- _How to complete this task_
In the records, find every line with the word "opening" and copy it out.

- _Source data_
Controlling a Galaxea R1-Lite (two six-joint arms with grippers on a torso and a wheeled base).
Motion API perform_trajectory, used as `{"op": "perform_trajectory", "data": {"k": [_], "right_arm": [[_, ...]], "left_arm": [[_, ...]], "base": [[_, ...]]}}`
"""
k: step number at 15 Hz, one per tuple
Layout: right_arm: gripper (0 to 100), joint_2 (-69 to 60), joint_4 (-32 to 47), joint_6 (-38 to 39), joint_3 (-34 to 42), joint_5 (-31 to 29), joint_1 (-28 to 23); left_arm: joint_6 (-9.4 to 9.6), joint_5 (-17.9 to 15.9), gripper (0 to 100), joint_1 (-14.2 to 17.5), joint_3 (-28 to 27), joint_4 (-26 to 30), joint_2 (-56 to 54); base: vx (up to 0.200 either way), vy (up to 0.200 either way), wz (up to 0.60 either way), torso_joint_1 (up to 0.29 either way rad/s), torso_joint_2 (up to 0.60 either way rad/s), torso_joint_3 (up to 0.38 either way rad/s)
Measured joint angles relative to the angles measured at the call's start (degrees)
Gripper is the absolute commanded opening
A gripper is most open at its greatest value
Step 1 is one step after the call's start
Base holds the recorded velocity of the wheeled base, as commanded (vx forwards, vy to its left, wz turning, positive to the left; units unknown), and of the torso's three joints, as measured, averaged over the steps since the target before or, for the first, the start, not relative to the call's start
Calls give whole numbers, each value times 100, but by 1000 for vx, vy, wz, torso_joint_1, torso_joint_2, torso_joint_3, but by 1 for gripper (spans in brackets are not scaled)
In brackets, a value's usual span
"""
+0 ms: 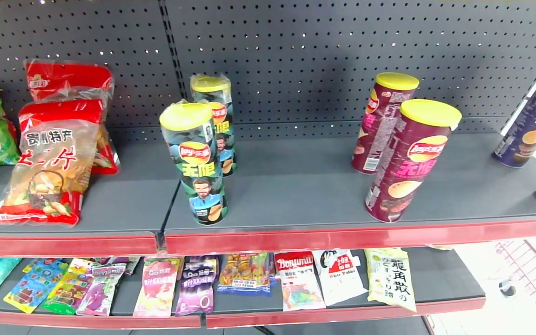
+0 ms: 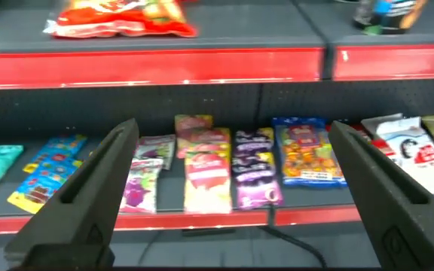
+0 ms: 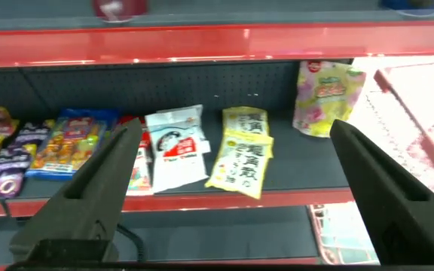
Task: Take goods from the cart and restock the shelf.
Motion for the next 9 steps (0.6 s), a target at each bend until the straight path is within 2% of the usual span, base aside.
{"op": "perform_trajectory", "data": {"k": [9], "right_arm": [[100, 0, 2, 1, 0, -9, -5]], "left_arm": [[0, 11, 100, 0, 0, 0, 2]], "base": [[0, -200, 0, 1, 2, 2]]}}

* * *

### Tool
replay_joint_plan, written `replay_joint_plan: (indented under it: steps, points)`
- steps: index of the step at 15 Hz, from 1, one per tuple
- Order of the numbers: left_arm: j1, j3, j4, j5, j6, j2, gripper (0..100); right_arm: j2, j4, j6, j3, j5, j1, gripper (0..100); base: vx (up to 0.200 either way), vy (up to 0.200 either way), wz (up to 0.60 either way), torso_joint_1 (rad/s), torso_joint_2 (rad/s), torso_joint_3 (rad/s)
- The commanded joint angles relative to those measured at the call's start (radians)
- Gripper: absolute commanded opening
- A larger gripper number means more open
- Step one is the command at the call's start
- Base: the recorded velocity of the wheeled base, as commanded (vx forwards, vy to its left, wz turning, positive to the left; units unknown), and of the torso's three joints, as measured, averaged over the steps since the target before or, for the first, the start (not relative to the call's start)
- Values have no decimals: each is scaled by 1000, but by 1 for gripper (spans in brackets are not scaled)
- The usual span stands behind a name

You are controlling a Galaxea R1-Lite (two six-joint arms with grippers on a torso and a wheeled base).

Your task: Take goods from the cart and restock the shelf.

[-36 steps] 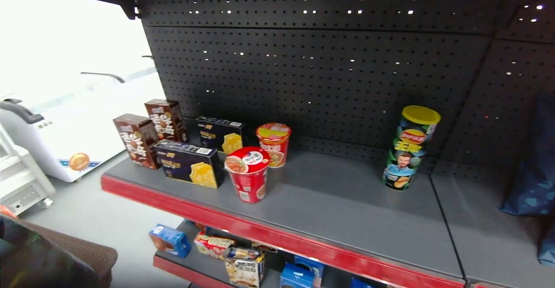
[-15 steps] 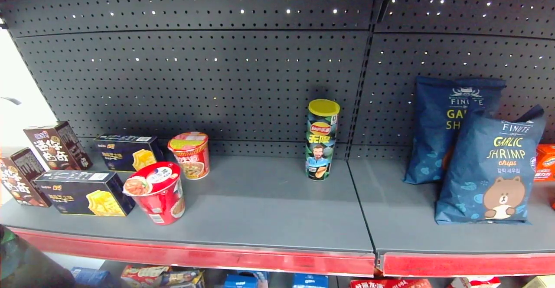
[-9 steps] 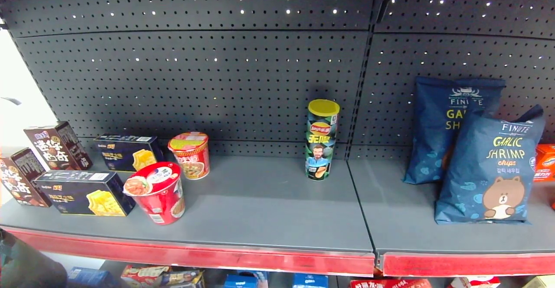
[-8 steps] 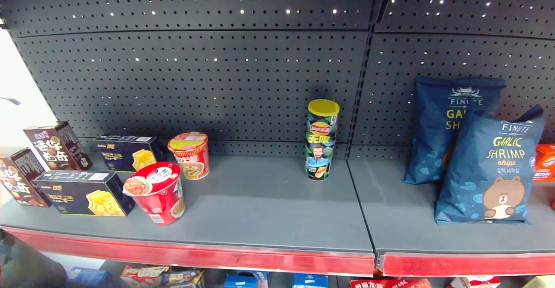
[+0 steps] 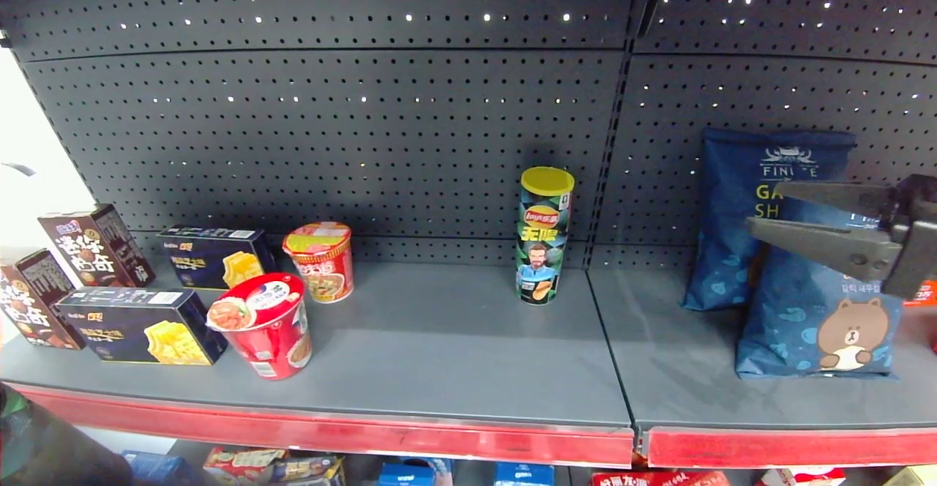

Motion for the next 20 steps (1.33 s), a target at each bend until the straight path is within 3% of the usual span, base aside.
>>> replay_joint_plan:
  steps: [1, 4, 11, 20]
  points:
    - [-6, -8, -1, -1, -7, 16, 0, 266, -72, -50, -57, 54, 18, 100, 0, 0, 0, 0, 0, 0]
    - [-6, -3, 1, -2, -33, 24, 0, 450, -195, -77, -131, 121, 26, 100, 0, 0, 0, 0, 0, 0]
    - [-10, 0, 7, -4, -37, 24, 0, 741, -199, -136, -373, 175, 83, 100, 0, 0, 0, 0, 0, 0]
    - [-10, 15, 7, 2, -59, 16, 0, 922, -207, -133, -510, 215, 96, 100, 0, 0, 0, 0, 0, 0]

- _Task output_
Gripper is the absolute commanded opening
- Gripper: absolute commanded opening

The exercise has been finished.